How many confirmed shootings involving ICE or CBP occurred between 2009 and 2017, according to agency records and independent investigations?
Executive summary
A precise, agency-confirmed tally of shootings involving U.S. Immigration and Customs Enforcement (ICE) or U.S. Customs and Border Protection (CBP) between 2009 and 2017 cannot be produced from the reporting supplied: the documents provided do not include a definitive count for that period, and multiple sources note that ICE/CBP do not publicly maintain clear, centralized disclosures of all deadly-force incidents [1] [2] [3]. Independent trackers and news investigations focus heavily on later spikes and on opaque agency record-keeping, undercutting any attempt to state a confirmed number for 2009–2017 based on these sources [4] [5].
1. What the available sources actually cover—recent spikes and chronic opacity
The material provided centers on recent surges in immigration‑agency shootings and the difficulty of holding agencies accountable, not on a historical inventory stretching back to 2009; outlets from The Trace to The Guardian and PBS document multiple shootings and deaths in 2025–2026 and describe how ICE and CBP do not fully disclose violent incidents, which complicates historical accounting [1] [6] [7]. CBP’s own public “assault and use of force” statistics exist but are framed as incident counts and do not equate directly to a labeled, year‑by‑year list of “shootings” attributable to ICE vs. CBP for 2009–2017, and the agency’s metrics explicitly aggregate varying events into single incidents [2]. Independent trackers and data teams cited in the supplied reporting have concentrated their count efforts on the Trump administration’s redeployments and the 2025–2026 period, producing widely cited tallies for those years rather than for 2009–2017 [4] [5].

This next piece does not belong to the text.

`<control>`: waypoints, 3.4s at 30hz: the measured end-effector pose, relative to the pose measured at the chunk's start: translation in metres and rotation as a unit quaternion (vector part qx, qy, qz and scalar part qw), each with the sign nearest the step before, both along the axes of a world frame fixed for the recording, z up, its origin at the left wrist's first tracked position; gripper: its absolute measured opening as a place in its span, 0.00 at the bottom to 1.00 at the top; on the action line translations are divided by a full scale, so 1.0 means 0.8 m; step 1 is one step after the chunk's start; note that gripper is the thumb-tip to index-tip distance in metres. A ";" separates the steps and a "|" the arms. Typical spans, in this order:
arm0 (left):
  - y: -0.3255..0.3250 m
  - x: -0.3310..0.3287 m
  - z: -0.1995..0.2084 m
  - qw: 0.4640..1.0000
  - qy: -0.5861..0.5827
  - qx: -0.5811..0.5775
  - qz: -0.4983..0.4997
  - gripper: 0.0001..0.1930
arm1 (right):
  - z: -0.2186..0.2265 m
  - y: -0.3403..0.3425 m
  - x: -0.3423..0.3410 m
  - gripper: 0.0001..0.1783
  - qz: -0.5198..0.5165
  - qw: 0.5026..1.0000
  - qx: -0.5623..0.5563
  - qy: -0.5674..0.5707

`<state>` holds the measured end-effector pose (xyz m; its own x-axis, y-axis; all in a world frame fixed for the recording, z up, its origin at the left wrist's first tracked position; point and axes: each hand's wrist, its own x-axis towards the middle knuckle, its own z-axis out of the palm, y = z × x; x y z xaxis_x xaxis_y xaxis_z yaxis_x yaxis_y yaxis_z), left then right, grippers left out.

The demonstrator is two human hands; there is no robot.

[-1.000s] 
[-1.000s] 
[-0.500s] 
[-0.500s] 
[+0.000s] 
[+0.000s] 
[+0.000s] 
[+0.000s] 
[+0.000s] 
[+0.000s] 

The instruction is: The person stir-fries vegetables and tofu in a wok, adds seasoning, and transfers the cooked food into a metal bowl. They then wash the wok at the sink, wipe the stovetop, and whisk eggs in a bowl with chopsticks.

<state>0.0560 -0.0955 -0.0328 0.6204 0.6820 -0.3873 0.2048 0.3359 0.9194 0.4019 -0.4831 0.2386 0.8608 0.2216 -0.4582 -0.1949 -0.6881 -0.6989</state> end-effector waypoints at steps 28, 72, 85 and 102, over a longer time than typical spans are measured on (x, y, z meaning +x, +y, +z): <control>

2. Why a clean 2009–2017 number is missing from the supplied reporting
Several of the sources emphasize agency secrecy, inconsistent documentation, and fragmentation between DHS components—Border Patrol (part of CBP), ICE, and HSI—so that even public investigations struggle to attribute a shooting to a single agency without internal records or independent probes [1] [8]. Reuters and BBC reporting show how competing official narratives and limited disclosure can obscure whether an incident was ICE, CBP (Border Patrol), or involved both—compounding retrospective counts for earlier years [9] [10]. Given those constraints, the supplied corpus does not present an authoritative, corroborated count for the 2009–2017 window.
3. What independent investigators and journalists have done—and their limits
Investigative outlets have assembled running counts and case lists—The Trace, The Washington Post, data teams and nonprofits have catalogued dozens of FBI or local investigations in some recent periods—but those efforts are described in the supplied reports as focused on contemporary surges and are explicitly partial because the agencies themselves do not publish comprehensive incident-level histories [5] [4] [1]. PBS’s reporting on individual investigations underscores that internal reviews and notifications to Congress happen, but that these reviews are episodic and not necessarily consolidated into a public historical archive that would allow a researcher to say, with source-backed precision, “X confirmed shootings occurred from 2009–2017” [7].
4. Bottom line and what would be required to answer definitively
Based solely on the supplied sources, there is no agency‑published, independently verified count of confirmed ICE‑ or CBP‑involved shootings for 2009–2017; the materials instead document opacity, fragmented reporting, and more recent tallies from 2025–2026 [2] [1] [4]. A definitive answer would require obtaining contemporaneous DHS/ICE/CBP incident logs or validated third‑party databases covering 2009–2017—records not present in the provided reporting—or a Freedom of Information Act release or consolidated DHS briefing that enumerates confirmed shootings in that exact timeframe.